Prompt:
Every line in the entries that holds the word "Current" counts toward the answer, which should be a single number.

■ ■ ■

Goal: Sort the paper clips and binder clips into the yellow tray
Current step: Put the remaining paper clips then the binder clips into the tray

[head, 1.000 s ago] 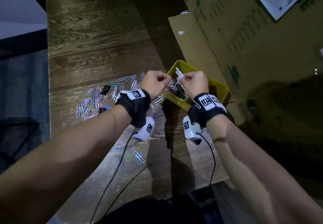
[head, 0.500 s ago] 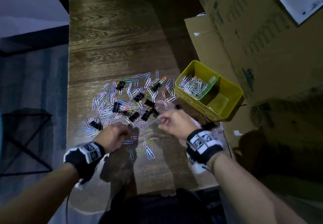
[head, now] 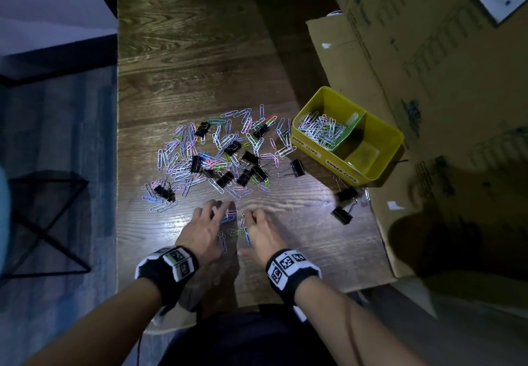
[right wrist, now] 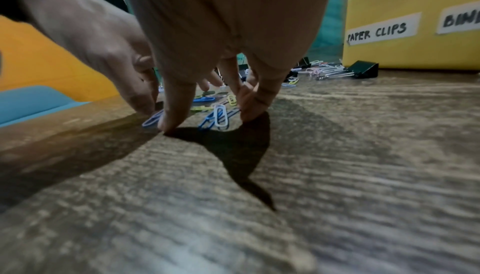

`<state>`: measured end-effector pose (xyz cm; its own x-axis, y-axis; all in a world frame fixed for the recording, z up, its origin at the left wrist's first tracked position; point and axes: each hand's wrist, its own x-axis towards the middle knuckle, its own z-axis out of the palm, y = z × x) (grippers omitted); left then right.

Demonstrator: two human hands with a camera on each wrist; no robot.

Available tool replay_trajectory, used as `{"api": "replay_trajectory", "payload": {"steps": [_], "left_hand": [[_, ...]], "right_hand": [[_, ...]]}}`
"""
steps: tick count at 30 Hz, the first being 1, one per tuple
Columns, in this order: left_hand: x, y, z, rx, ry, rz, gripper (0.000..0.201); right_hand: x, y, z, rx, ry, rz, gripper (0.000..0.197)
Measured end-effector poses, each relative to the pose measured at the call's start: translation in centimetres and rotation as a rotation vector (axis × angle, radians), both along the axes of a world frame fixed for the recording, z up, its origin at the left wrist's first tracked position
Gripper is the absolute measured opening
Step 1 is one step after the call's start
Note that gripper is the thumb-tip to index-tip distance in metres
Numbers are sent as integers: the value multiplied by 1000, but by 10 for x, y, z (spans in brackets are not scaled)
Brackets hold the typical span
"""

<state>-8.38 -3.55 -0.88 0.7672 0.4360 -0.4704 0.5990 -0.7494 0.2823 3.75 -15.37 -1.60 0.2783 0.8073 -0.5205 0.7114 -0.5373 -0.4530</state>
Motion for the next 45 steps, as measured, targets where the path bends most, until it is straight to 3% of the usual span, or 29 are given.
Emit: {"api": "replay_trajectory", "payload": {"steps": [4,6,10,15,22,28,30,33,39,45], "left_hand": [[0,0,-6,-17,-51,-87,67],[-1,0,-9,-32,-101,-98,54],[-4,-1,-12,-32,-139,-98,40],[-3,-6,-10,-38,-130,-154,58],[4,-7,-14,24,-261,-161,26],[10,-8,-8,213,-362,-367,29],[6,-7,-10,236,-312,-390,29],[1,-4,-16,139,-209,-294,27],[1,-10,-21,19,-23,-174,43],[2,-15,-21,35,-53,-144,43]], "right_hand": [[-2,1,1,56,22,25,54],[-1,1,1,56,79,-46,38],[1,2,3,43,116,-57,26],[3,5,1,-19,163,-125,22],[1,0,7,19,46,32,27],[0,1,11,-32,-95,232,28],[0,2,14,-28,-143,292,29],[2,5,16,-6,-195,362,32],[1,8,14,37,-197,346,31],[1,10,17,42,-215,411,30]]}}
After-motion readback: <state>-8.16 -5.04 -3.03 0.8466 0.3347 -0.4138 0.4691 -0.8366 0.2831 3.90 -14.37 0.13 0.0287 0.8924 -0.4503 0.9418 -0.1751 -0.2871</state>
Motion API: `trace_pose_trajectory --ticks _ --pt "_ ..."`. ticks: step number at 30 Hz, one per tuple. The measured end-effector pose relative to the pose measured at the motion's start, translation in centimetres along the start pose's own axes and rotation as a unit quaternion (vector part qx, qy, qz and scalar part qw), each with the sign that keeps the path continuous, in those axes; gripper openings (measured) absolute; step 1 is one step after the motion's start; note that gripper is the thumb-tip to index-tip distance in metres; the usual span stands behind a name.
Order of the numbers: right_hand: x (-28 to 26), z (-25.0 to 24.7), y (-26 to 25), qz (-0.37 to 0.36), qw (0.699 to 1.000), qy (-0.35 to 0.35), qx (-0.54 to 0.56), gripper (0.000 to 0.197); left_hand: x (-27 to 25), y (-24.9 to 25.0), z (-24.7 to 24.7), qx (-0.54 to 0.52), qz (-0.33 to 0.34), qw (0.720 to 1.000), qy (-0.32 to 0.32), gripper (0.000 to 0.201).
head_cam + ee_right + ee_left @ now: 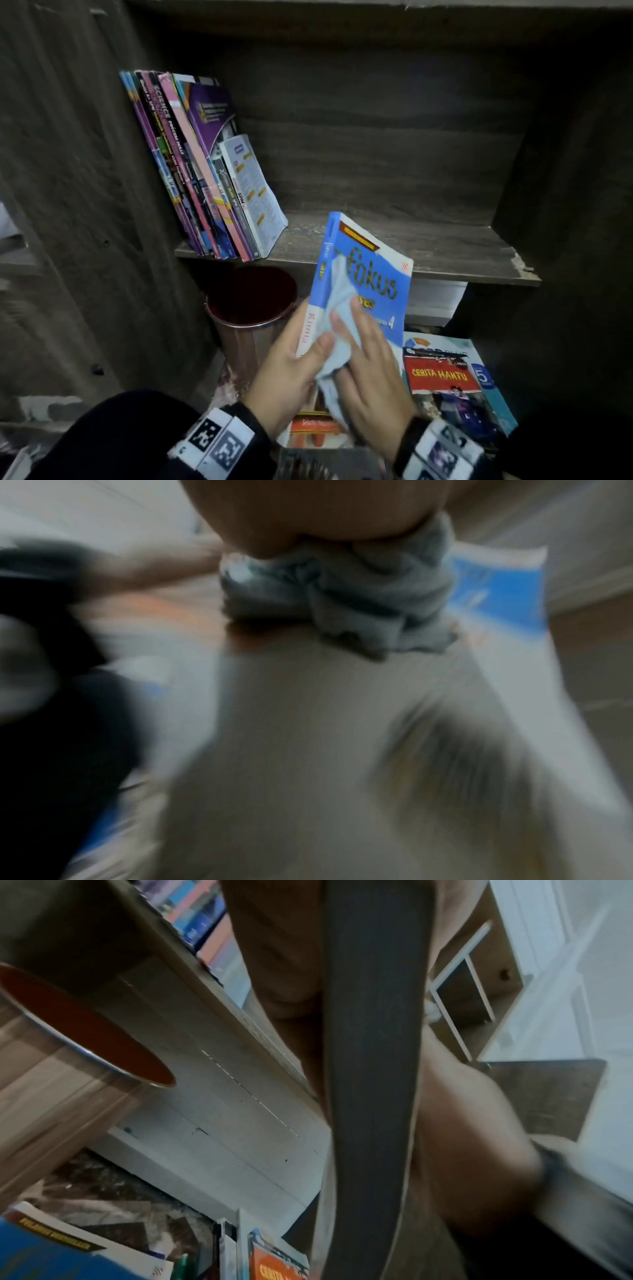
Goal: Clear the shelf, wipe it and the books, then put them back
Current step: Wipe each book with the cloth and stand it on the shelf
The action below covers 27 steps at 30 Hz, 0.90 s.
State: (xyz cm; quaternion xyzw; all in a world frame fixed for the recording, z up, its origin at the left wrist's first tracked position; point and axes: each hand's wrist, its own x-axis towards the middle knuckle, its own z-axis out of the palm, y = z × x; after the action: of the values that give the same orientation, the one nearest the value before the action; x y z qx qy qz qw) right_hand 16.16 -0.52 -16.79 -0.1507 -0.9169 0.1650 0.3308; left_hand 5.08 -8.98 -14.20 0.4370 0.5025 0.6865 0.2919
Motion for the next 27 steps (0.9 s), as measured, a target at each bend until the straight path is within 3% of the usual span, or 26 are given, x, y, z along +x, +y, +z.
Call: trace_pose_trajectory --ticks 2,4,6,7,9,10,12,15,17,19,20,22,25,27 --pt "2.6 -0.4 2.9 0.02 0.998 0.056 -0.029 0.049 0.0 -0.4 0.3 0.022 0.003 1.0 -0.014 0.055" --pt "4.5 -1.1 6.3 0.096 0.988 0.111 -0.051 0.053 0.1 -0.5 0.5 0.024 0.005 1.0 -0.015 0.056" --pt "4.9 -1.2 7.5 0.171 0.974 0.098 -0.111 0.055 0.4 -0.5 0.4 0.021 0.012 1.0 -0.004 0.055" --pt "4.3 -0.6 7.4 0.181 0.977 0.09 -0.071 0.055 0.6 -0.5 0.3 0.026 0.018 0.999 0.007 0.055" --pt "2.5 0.6 4.7 0.142 0.986 0.072 -0.039 0.05 1.2 -0.6 -0.1 0.033 0.029 0.999 0.019 0.057" --pt "1.8 1.3 3.7 0.068 0.994 0.051 -0.071 0.05 1.4 -0.7 -0.3 0.031 0.029 0.999 0.018 0.056" --pt "1.1 1.8 2.2 -0.007 1.0 0.006 -0.016 0.056 1.6 -0.7 -0.3 0.022 0.017 1.0 0.003 0.053" --pt "2.7 0.6 3.0 -0.003 0.997 0.073 0.023 0.061 1.5 -1.0 0.1 0.038 0.008 0.999 -0.029 0.056" --pt "3.9 0.4 6.4 0.052 0.989 0.133 0.031 0.052 1.3 -1.4 0.4 0.058 0.01 0.997 -0.044 0.057" --pt "5.0 0.1 8.8 0.183 0.958 0.195 0.1 0.057 1.3 -1.7 0.6 0.052 0.001 0.997 -0.058 0.057" --pt "5.1 0.1 8.8 0.213 0.946 0.215 0.118 0.06 1.4 -1.9 0.7 0.049 -0.003 0.997 -0.061 0.057" --pt "4.4 0.1 6.1 0.154 0.96 0.191 0.132 0.057 1.6 -2.0 0.9 0.047 -0.011 0.997 -0.055 0.06" --pt "3.3 -0.2 2.6 0.011 0.992 0.095 0.078 0.053 1.7 -2.0 1.0 0.022 -0.029 0.998 -0.052 0.056" --pt "3.8 -0.7 3.5 0.02 0.996 0.072 0.05 0.049 1.6 -1.9 0.8 0.012 -0.039 0.998 -0.056 0.054"
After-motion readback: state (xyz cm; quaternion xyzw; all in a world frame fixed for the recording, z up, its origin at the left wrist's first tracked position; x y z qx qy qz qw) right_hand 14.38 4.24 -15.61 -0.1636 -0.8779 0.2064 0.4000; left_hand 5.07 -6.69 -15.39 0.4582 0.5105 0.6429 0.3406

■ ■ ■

Answer space:
2